Research published in the journal Nature Communications has shown that stress-induced damage to the ends of our chromosomes may be an important factor in cellular ageing. The research was undertaken by a team in Newcastle led by Dr. João Passos. Dr. Passos was funded by a Biotechnology and Biological Sciences Research Council (BBSRC) David Phillips Fellowship.
Cells in our bodies divide to replace cells that are worn out or damaged. During this division, copies of our genetic material are passed on to the next generation of cells. The genetic information inside cells is arranged in strands of DNA called chromosomes and at the end of these strands is a protective telomere ‘cap’. Previous research has shown that telomeres get shorter each time a cell divides. This shortening has been linked to the ageing process because cells are no longer able to divide past a critical minimum telomere length.
While current thinking on how telomeres affect ageing has focused mainly on telomere length, this new research highlights that there is considerably more to the story.
Dr. Passos said: “As we age, telomeres do indeed get shorter, and premature shortening of telomeres heightens the risk of diseases and death.
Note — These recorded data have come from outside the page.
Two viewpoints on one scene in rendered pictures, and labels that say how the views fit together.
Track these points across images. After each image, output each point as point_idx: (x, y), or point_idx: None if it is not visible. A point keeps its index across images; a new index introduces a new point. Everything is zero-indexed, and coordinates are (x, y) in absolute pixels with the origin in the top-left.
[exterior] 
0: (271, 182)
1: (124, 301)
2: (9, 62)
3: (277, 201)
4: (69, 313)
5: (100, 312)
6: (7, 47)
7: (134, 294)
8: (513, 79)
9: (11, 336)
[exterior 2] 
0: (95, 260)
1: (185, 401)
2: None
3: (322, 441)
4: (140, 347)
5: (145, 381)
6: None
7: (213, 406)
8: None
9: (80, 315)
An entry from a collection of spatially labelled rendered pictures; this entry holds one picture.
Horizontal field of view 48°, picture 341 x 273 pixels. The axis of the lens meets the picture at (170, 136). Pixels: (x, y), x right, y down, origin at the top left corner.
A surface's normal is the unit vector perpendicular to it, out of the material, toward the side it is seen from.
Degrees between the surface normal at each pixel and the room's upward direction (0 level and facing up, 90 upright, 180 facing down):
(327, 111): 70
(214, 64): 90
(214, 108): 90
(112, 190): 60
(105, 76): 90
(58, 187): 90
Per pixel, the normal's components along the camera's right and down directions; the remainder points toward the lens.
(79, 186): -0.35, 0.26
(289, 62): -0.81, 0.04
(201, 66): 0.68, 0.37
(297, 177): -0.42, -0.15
However, our findings show that telomeres in both humans and mice are particularly susceptible to DNA damage and that stress-induced damage to telomeres, even long ones, is irreparable and increases with age.”
As we grow older, cells progressively accumulate damage to DNA – the molecule containing the genetic information that is necessary for the development and functioning of all living organisms. This damage is mostly caused by free radicals and can be fixed by the cells repair machinery.
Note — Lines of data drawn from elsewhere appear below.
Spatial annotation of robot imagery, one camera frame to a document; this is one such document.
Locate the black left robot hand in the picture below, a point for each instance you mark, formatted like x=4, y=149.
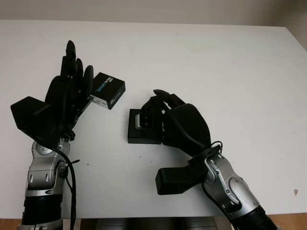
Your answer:
x=62, y=95

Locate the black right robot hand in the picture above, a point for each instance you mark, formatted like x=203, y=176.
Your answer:
x=187, y=127

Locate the small silver depth camera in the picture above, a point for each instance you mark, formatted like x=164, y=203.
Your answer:
x=145, y=121

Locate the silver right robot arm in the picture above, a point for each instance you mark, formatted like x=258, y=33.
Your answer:
x=235, y=184

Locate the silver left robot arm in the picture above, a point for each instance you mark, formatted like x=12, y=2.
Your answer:
x=43, y=172

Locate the black printed box lid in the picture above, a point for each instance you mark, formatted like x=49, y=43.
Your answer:
x=110, y=86

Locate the black box base with foam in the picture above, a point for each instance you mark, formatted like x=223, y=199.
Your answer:
x=134, y=139

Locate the dark robot torso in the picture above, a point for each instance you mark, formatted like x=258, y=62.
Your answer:
x=144, y=221

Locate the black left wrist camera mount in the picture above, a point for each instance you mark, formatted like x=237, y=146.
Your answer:
x=26, y=112

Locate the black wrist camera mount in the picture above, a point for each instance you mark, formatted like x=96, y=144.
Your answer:
x=26, y=112
x=172, y=179

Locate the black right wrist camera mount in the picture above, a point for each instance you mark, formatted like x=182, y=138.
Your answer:
x=172, y=179

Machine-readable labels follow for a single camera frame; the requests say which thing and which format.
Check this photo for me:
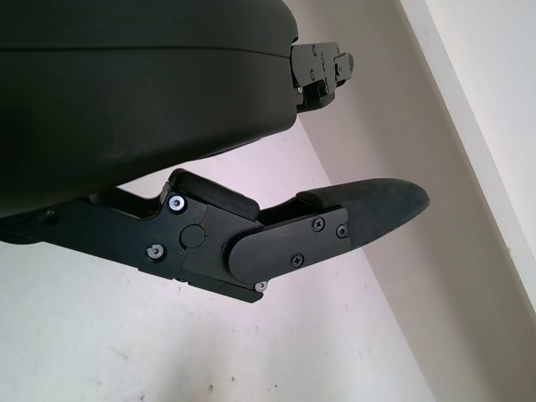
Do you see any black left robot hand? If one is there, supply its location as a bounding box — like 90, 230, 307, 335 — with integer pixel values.
0, 0, 431, 305

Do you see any white wall trim strip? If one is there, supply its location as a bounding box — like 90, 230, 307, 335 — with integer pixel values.
395, 0, 536, 302
The discovery from Newcastle University shows that ends of chromosomes are particularly sensitive to stress and are not so efficiently repaired. Damage within telomeric regions remains unrepaired and this helps to explain why cells lose their ability to regenerate as they age.
“This discovery improves our understanding of how telomeres impact on cellular ageing. We now know that telomeres are unusual in the way they respond to damage and that it is not only their length that counts as our cells age”, said Dr. Passos.
“Future research will need to focus on unravelling the properties which make these regions of the genome so special, so that we can devise therapies to improve telomere repair”.